- [WHAT YOU WILL DO]
When you reach the line in the data below that contains "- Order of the", please start repeating lines exactly, and stop after the line that contains "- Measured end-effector", repeating nothing else.

^^^^^^^^^^^^^^^^

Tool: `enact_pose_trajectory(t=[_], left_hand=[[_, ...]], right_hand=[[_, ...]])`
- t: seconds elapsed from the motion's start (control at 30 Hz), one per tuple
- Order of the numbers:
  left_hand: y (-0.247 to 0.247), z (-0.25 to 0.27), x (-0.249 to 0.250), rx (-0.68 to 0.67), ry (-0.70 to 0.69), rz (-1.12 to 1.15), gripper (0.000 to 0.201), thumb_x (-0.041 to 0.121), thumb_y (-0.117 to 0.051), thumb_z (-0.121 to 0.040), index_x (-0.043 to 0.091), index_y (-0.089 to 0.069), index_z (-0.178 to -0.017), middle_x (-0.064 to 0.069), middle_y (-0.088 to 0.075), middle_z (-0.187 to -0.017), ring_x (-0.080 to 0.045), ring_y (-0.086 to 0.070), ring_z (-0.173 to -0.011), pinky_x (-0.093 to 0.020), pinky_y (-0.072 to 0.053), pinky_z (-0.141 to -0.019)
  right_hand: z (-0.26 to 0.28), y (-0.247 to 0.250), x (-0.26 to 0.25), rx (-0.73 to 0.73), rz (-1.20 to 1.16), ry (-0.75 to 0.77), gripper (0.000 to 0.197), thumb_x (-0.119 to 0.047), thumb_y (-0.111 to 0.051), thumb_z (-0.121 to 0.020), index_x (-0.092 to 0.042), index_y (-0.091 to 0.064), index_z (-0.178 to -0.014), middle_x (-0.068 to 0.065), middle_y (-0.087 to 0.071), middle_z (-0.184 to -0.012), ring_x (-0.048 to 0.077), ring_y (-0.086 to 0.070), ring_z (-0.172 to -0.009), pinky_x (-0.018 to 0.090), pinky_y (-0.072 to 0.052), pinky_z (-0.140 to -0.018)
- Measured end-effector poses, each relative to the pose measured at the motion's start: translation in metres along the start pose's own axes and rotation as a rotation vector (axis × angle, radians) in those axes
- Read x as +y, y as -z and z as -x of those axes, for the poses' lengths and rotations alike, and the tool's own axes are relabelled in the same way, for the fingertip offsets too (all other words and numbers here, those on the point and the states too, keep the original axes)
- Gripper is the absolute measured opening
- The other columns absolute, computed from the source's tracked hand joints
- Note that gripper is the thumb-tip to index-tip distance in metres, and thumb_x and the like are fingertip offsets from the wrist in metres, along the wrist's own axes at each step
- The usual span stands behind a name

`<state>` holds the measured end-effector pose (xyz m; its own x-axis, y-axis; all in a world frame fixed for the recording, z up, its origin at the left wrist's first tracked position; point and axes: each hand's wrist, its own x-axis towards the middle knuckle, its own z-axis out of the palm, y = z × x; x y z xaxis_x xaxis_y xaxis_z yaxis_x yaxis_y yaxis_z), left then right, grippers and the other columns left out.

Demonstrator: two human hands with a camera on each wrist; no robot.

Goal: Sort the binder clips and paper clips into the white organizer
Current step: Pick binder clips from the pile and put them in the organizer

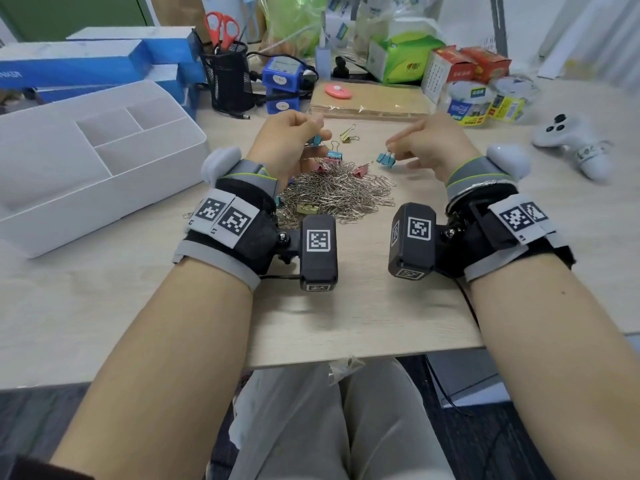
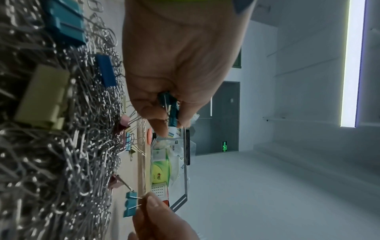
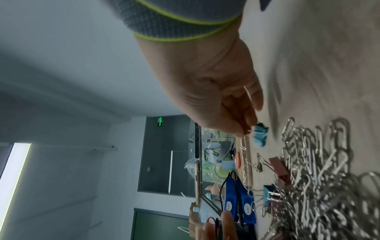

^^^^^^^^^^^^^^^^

- [WRITTEN SOLUTION]
- Order of the numbers:
  left_hand: y (-0.247 to 0.247), z (-0.25 to 0.27), x (-0.249 to 0.250), rx (-0.68 to 0.67), ry (-0.70 to 0.69), rz (-1.12 to 1.15), gripper (0.000 to 0.201), thumb_x (-0.041 to 0.121), thumb_y (-0.117 to 0.051), thumb_z (-0.121 to 0.040), index_x (-0.043 to 0.091), index_y (-0.089 to 0.069), index_z (-0.178 to -0.017), middle_x (-0.064 to 0.069), middle_y (-0.088 to 0.075), middle_z (-0.187 to -0.017), ring_x (-0.080 to 0.045), ring_y (-0.086 to 0.070), ring_z (-0.173 to -0.011), pinky_x (-0.093 to 0.020), pinky_y (-0.072 to 0.053), pinky_z (-0.141 to -0.019)
  right_hand: z (-0.26 to 0.28), y (-0.247 to 0.250), x (-0.26 to 0.25), rx (-0.73 to 0.73), rz (-1.20 to 1.16), ry (-0.75 to 0.77), gripper (0.000 to 0.197), thumb_x (-0.119 to 0.047), thumb_y (-0.111 to 0.051), thumb_z (-0.121 to 0.020), index_x (-0.092 to 0.042), index_y (-0.091 to 0.064), index_z (-0.178 to -0.014), middle_x (-0.068 to 0.065), middle_y (-0.087 to 0.071), middle_z (-0.184 to -0.012), ring_x (-0.048 to 0.077), ring_y (-0.086 to 0.070), ring_z (-0.172 to -0.009), pinky_x (-0.018 to 0.090), pinky_y (-0.072 to 0.052), pinky_z (-0.140 to -0.018)
- Measured end-effector poses, each relative to the pose measured at the motion's start: translation in metres along the start pose's own axes and rotation as a rotation vector (axis × angle, radians) in those axes

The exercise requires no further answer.